Some questions I asked myself during McCleod’s talk included how personal history affects the conversations of this topic. In Cultural Studies and contemporary literary studies in which People of Color feature, authors, critics and academics are often expected to position themselves in relation to the topics they are dealing with. John McLeod shared with us an anecdote at an Adoption Studies conference about how he only became interesting to the other presenters when he divulged his personal background.

Some questions by other listeners included the privilege of being documented as an adoptee and how this relationship to documentation can be compared to experiences of (un)documented migration and/or markers of citizenship in certain communities.

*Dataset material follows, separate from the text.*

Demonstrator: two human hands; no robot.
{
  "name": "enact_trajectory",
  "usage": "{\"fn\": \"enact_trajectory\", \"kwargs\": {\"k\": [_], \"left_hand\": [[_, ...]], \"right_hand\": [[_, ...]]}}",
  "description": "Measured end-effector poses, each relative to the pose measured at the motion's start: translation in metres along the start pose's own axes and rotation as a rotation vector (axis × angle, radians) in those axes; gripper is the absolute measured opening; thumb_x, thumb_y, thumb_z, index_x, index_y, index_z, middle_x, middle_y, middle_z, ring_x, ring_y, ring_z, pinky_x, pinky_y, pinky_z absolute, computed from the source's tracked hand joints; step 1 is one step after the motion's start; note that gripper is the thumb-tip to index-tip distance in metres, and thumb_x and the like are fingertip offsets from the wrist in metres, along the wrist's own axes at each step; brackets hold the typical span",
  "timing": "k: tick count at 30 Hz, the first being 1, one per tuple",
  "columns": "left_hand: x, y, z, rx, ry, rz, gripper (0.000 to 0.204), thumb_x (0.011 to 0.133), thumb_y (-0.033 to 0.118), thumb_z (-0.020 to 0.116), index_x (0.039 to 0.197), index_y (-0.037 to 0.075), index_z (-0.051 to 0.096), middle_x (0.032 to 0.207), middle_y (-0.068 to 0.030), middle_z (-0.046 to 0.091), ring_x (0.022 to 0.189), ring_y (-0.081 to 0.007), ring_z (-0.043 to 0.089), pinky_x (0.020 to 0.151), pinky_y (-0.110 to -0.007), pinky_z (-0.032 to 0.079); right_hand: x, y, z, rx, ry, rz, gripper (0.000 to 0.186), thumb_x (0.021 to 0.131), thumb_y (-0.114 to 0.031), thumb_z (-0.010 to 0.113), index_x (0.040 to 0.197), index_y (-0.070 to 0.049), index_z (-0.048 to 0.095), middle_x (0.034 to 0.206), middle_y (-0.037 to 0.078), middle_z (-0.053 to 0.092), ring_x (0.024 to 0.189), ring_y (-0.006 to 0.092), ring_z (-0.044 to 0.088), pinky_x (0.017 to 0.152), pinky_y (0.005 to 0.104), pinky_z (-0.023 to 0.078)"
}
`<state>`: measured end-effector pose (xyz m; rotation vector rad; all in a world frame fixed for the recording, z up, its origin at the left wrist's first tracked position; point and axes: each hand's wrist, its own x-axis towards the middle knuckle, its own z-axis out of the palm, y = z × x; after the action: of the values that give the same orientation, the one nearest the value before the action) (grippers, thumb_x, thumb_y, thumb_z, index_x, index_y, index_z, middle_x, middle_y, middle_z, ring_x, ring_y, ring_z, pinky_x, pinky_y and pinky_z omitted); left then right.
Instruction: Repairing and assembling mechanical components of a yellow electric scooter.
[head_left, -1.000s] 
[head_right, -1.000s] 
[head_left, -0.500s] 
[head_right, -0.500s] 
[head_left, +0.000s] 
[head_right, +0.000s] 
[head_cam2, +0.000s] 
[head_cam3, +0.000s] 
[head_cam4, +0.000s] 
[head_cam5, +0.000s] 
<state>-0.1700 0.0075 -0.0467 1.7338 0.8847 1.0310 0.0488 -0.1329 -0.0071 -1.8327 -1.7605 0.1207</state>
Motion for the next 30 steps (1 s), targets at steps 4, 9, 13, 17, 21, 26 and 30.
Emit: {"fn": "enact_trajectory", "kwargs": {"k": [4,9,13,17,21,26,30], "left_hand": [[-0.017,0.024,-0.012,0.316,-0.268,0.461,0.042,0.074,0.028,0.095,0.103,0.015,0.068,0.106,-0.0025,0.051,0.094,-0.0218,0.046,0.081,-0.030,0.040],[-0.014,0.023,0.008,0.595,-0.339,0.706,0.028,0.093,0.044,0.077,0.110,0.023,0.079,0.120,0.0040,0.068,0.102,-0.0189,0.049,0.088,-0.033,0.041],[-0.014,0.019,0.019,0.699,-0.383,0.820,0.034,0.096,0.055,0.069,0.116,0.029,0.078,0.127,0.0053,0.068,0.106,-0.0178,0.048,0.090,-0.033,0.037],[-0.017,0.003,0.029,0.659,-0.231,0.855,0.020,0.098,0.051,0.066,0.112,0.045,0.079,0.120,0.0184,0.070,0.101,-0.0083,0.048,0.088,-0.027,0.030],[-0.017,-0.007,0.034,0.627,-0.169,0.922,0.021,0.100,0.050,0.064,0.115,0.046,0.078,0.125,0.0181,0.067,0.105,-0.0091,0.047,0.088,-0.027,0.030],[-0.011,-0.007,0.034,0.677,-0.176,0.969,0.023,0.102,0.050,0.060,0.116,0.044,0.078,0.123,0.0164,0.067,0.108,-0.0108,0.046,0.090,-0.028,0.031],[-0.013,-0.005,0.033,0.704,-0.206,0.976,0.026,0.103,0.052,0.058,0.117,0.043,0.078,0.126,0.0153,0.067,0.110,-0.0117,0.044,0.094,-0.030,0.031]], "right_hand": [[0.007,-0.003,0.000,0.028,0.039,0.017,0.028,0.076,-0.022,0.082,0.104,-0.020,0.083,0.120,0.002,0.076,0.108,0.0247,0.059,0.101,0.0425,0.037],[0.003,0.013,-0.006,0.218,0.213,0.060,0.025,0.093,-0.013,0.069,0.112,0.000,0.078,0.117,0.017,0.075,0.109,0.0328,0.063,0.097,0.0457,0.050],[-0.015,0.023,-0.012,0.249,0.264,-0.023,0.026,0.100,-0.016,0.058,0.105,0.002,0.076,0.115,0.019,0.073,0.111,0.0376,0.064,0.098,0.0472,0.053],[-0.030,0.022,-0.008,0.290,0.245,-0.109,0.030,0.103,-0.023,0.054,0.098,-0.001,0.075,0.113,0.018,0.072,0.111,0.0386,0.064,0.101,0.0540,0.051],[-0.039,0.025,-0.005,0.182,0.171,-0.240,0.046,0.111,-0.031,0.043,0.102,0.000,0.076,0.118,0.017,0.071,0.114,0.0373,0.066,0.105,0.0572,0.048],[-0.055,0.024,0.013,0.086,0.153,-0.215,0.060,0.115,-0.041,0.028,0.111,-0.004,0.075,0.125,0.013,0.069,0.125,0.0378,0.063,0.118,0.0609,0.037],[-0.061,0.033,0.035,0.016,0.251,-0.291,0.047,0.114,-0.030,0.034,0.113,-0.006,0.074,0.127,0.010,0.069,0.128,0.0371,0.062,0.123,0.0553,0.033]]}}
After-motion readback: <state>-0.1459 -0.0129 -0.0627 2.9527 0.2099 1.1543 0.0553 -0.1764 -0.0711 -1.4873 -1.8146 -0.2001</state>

In the first block of the workshop, the discussion circled around the terms identity, transculturality, and adoptive being, with “being” understood as a juncture of transpersonal relations, which McLeod understands similarly to Nancy K. Miller as the “process through which the self-moves into and out of the social, psychic and material spaces of relation.” One of the main questions here had to do with “what does the notion of being offer that identity does not?”

Initial responses had to do with affective reactions to being othered and/or racialized, considerations about what it means to be a part of a nation, and, in the specific context of individual participants such as the Korean (strong tradition of only inter-family adoption) or Indian (many adhere to the social stratification system of caste) contexts. “Being” as a term can put into productive tension epistemological and ontological experiences in the world and with others.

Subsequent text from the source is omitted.